One rural area takes matters in its own hands to develop high-speed internet service.

By Richard Banks

In 2012, several communities in southern Minnesota decided they’d had enough … or, more accurately, not enough. It was then that some 17 townships and 10 cities in this rural area began work on an ambitious plan to build its own high-speed Internet network.

Including both wireless and fiber-optic service over a 700-plus-square-mile area, the new entity decided to take the form of a customer-owned co-op with the potential to serve 6,200 households, farms and other businesses. Named RS Fiber for the two main counties it serves—Renville and Sibley—the project is expected to cost approximately $45 million, with Internet speeds ranging from 50 Mbps to 1,000 Mbps on the fiber network.

According to Toby Brummer, the co-op’s general manager, RS Fiber was created because of the difficulty in getting reliable, fast broadband service installed in the area. “Basically,” Brummer says, “it was just a grassroots effort that started with a few people that wanted better for their communities.”

This rural area worked on an ambitious plan to build a high-speed Internet network.

This rural area
worked on an ambitious plan to build a high-speed Internet network.

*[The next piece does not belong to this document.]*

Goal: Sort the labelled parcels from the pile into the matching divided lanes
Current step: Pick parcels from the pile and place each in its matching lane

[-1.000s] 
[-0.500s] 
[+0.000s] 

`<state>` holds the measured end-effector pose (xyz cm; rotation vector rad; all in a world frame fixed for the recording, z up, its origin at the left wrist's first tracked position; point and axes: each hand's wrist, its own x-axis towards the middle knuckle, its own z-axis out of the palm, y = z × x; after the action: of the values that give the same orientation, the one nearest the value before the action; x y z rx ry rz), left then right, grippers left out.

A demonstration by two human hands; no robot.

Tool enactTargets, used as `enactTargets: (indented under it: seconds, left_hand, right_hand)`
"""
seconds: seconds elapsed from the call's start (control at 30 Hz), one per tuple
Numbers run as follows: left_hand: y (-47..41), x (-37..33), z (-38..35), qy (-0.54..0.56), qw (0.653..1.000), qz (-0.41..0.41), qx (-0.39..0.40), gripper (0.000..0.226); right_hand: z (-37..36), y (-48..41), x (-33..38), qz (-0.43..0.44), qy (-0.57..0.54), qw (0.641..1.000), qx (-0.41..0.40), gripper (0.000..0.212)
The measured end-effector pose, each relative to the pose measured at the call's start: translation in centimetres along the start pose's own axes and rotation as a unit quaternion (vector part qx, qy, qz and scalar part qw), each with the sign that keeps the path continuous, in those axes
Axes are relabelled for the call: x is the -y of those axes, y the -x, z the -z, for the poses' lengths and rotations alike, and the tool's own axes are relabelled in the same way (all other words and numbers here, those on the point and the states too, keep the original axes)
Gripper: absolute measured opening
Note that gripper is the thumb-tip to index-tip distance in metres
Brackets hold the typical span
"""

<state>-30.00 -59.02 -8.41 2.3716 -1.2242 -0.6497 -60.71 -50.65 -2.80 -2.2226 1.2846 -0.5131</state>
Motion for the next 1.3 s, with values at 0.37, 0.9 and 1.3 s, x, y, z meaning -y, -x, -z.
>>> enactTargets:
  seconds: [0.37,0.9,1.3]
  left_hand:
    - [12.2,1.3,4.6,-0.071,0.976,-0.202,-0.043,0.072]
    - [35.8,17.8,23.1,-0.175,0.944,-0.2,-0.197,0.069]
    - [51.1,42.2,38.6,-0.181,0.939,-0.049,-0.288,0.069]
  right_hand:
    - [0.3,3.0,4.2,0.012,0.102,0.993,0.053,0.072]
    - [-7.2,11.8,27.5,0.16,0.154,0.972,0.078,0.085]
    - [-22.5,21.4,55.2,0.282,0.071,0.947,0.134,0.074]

Brummer believes RS Fiber is the first network of its kind. Yet, he says the model can be replicated by other rural communities where broadband access is typically much less common than in metropolitan areas.

“It’s not a project that happens overnight,” he says, noting the roots of the effort actually go back seven years and involved more than 100 informational meetings. “But with a core group of dedicated people, it can happen just about anywhere.”